▶ Work to be completed: Images do not belong in the copy; retype the rest of the entries below exactly.

[Source records]
###

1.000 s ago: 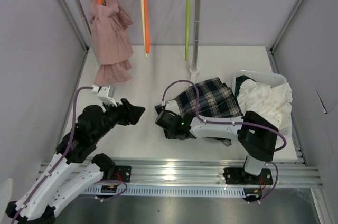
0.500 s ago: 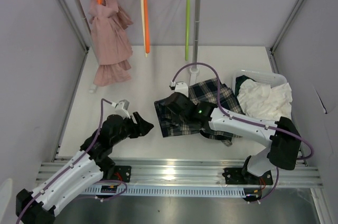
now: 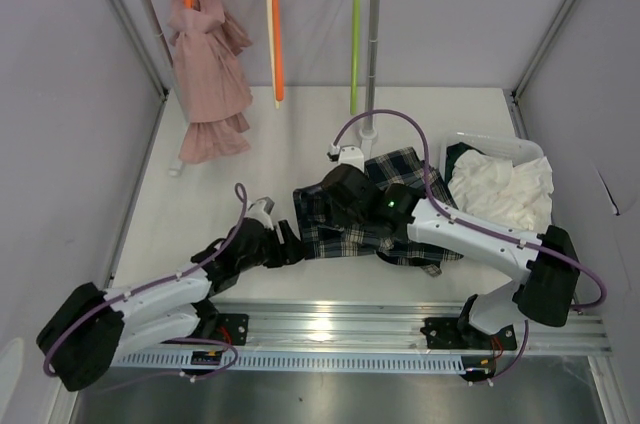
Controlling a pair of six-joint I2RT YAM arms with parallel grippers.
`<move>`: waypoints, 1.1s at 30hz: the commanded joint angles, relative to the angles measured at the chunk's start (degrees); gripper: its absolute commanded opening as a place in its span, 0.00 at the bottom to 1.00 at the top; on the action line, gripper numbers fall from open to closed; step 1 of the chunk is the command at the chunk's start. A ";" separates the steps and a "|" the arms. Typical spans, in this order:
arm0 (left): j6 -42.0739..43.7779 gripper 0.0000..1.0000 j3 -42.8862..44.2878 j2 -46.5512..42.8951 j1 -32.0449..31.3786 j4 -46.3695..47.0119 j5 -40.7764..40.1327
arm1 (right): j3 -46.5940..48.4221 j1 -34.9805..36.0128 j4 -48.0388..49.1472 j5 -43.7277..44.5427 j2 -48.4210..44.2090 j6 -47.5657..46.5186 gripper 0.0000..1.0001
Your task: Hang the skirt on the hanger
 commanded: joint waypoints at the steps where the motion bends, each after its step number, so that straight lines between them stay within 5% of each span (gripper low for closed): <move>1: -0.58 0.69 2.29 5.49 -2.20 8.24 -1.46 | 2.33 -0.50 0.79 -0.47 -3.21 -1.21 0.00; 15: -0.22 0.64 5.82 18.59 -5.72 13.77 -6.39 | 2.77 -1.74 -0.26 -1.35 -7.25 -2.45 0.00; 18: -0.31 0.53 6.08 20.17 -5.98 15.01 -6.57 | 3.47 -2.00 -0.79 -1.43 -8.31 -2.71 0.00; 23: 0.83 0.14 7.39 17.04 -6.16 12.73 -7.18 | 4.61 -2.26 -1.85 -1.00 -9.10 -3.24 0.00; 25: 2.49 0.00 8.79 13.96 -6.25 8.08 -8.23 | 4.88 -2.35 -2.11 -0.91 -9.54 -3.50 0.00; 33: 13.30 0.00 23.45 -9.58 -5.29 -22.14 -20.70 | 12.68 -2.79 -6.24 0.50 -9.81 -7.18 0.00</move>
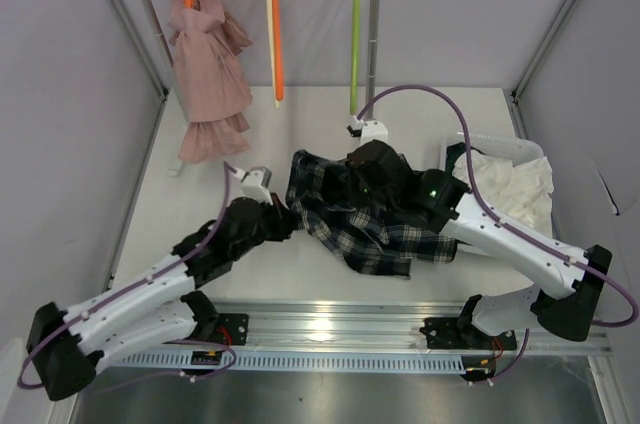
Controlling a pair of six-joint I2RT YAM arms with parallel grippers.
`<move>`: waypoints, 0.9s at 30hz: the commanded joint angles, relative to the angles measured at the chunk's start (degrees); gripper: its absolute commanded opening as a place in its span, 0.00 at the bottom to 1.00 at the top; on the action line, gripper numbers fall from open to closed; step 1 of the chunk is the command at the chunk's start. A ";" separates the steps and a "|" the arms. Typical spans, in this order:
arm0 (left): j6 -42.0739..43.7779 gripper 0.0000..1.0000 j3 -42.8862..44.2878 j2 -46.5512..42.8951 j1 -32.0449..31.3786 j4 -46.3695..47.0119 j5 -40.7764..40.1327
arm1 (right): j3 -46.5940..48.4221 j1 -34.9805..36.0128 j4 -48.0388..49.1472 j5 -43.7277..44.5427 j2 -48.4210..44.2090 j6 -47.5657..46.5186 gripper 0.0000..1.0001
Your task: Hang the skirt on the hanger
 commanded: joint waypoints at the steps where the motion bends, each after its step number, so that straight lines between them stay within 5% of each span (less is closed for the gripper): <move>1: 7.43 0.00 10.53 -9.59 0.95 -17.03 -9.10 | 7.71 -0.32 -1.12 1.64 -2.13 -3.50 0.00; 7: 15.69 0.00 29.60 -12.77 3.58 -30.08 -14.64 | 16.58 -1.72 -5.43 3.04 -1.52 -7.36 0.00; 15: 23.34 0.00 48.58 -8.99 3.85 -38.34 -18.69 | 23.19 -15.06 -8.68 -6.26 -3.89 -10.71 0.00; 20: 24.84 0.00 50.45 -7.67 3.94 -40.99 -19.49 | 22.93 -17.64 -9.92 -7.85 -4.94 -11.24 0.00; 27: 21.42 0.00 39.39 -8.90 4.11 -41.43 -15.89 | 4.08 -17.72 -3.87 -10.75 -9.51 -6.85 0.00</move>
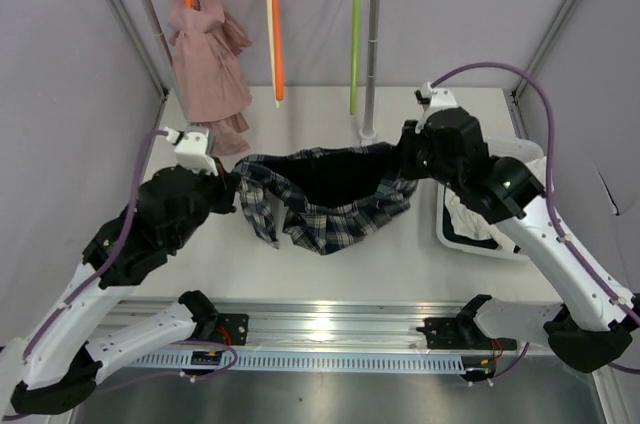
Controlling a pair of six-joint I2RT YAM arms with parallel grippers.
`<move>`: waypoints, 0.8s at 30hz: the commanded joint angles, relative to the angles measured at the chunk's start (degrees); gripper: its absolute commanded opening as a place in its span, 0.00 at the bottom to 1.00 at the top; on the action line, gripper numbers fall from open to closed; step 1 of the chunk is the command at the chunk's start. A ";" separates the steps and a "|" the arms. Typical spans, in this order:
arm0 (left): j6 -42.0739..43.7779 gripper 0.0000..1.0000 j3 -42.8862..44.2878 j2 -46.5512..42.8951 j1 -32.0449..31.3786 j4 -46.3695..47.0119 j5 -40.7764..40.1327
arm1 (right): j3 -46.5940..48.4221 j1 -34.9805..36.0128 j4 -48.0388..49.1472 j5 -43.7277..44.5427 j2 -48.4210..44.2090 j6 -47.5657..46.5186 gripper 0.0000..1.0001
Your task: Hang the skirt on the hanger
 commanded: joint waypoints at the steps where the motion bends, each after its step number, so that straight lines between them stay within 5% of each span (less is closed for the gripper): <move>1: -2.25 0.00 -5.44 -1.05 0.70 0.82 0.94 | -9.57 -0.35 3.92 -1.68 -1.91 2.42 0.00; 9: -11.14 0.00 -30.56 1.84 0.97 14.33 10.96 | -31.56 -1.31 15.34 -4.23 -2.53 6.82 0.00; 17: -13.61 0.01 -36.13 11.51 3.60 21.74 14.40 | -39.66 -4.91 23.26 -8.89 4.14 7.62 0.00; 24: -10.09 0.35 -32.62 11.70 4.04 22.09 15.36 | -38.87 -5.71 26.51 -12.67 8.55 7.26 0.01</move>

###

▶ Reply to the task:
1.000 s ago: 
0.500 s ago: 
now: 
Controlling a pair of six-joint I2RT YAM arms with parallel grippers.
`<move>`: waypoints, 1.1s at 30hz: the commanded joint angles, relative to the angles measured at the chunk's start (degrees); gripper: its absolute commanded opening as a place in its span, 0.00 at the bottom to 1.00 at the top; on the action line, gripper numbers fall from open to closed; step 1 of the chunk is the command at the chunk's start. A ";" separates the steps and a "|" the arms. Typical spans, in this order:
arm0 (left): j6 -42.0739..43.7779 gripper 0.0000..1.0000 j3 -42.8862..44.2878 j2 -46.5512..42.8951 j1 -32.0449..31.3786 j4 -46.3695..47.0119 j5 -40.7764..40.1327
arm1 (right): j3 -46.5940..48.4221 j1 -34.9805..36.0128 j4 -48.0388..49.1472 j5 -43.7277..44.5427 j2 -48.4210..44.2090 j6 -47.5657..46.5186 gripper 0.0000..1.0001
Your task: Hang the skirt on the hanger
 commanded: joint waypoints at the steps where the motion bends, each after its step number, so that straight lines between them stay within 5% of each span (gripper low for closed): <move>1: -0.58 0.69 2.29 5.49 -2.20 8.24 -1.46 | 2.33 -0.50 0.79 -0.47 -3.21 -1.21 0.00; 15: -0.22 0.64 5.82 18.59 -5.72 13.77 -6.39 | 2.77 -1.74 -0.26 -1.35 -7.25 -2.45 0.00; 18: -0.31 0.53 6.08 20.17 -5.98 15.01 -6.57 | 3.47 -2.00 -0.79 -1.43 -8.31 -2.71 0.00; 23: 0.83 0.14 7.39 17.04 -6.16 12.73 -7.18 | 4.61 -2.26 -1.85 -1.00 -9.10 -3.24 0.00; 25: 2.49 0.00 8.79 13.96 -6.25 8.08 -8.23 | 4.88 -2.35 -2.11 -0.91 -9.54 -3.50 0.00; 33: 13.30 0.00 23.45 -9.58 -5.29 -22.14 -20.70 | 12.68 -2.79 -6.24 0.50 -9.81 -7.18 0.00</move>
Controlling a pair of six-joint I2RT YAM arms with parallel grippers.
`<move>`: waypoints, 0.9s at 30hz: the commanded joint angles, relative to the angles measured at the chunk's start (degrees); gripper: its absolute commanded opening as a place in its span, 0.00 at the bottom to 1.00 at the top; on the action line, gripper numbers fall from open to closed; step 1 of the chunk is the command at the chunk's start. A ";" separates the steps and a "|" the arms. Typical spans, in this order:
arm0 (left): j6 -42.0739..43.7779 gripper 0.0000..1.0000 j3 -42.8862..44.2878 j2 -46.5512..42.8951 j1 -32.0449..31.3786 j4 -46.3695..47.0119 j5 -40.7764..40.1327
arm1 (right): j3 -46.5940..48.4221 j1 -34.9805..36.0128 j4 -48.0388..49.1472 j5 -43.7277..44.5427 j2 -48.4210..44.2090 j6 -47.5657..46.5186 gripper 0.0000..1.0001
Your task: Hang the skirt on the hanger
 commanded: joint waypoints at the steps where the motion bends, each after its step number, so that straight lines between them stay within 5% of each span (less is closed for the gripper): <move>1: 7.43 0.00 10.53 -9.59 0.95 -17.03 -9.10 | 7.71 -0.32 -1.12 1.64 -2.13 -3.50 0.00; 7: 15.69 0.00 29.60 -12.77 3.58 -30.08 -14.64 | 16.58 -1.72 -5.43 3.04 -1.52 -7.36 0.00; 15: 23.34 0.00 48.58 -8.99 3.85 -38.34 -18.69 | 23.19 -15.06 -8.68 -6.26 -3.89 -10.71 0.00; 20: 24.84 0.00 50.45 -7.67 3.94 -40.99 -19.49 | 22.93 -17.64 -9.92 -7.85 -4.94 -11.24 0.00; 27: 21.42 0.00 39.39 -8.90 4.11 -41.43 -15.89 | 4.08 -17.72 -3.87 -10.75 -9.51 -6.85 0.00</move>
Controlling a pair of six-joint I2RT YAM arms with parallel grippers.
`<move>`: waypoints, 0.8s at 30hz: the commanded joint angles, relative to the angles measured at the chunk's start (degrees); gripper: its absolute commanded opening as a place in its span, 0.00 at the bottom to 1.00 at the top; on the action line, gripper numbers fall from open to closed; step 1 of the chunk is the command at the chunk's start. A ";" separates the steps and a "|" the arms. Typical spans, in this order:
arm0 (left): j6 -42.0739..43.7779 gripper 0.0000..1.0000 j3 -42.8862..44.2878 j2 -46.5512..42.8951 j1 -32.0449..31.3786 j4 -46.3695..47.0119 j5 -40.7764..40.1327
arm1 (right): j3 -46.5940..48.4221 j1 -34.9805..36.0128 j4 -48.0388..49.1472 j5 -43.7277..44.5427 j2 -48.4210..44.2090 j6 -47.5657..46.5186 gripper 0.0000..1.0001
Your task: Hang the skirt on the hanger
 commanded: joint waypoints at the steps where the motion bends, each after its step number, so that straight lines between them stay within 5% of each span (less is closed for the gripper): <move>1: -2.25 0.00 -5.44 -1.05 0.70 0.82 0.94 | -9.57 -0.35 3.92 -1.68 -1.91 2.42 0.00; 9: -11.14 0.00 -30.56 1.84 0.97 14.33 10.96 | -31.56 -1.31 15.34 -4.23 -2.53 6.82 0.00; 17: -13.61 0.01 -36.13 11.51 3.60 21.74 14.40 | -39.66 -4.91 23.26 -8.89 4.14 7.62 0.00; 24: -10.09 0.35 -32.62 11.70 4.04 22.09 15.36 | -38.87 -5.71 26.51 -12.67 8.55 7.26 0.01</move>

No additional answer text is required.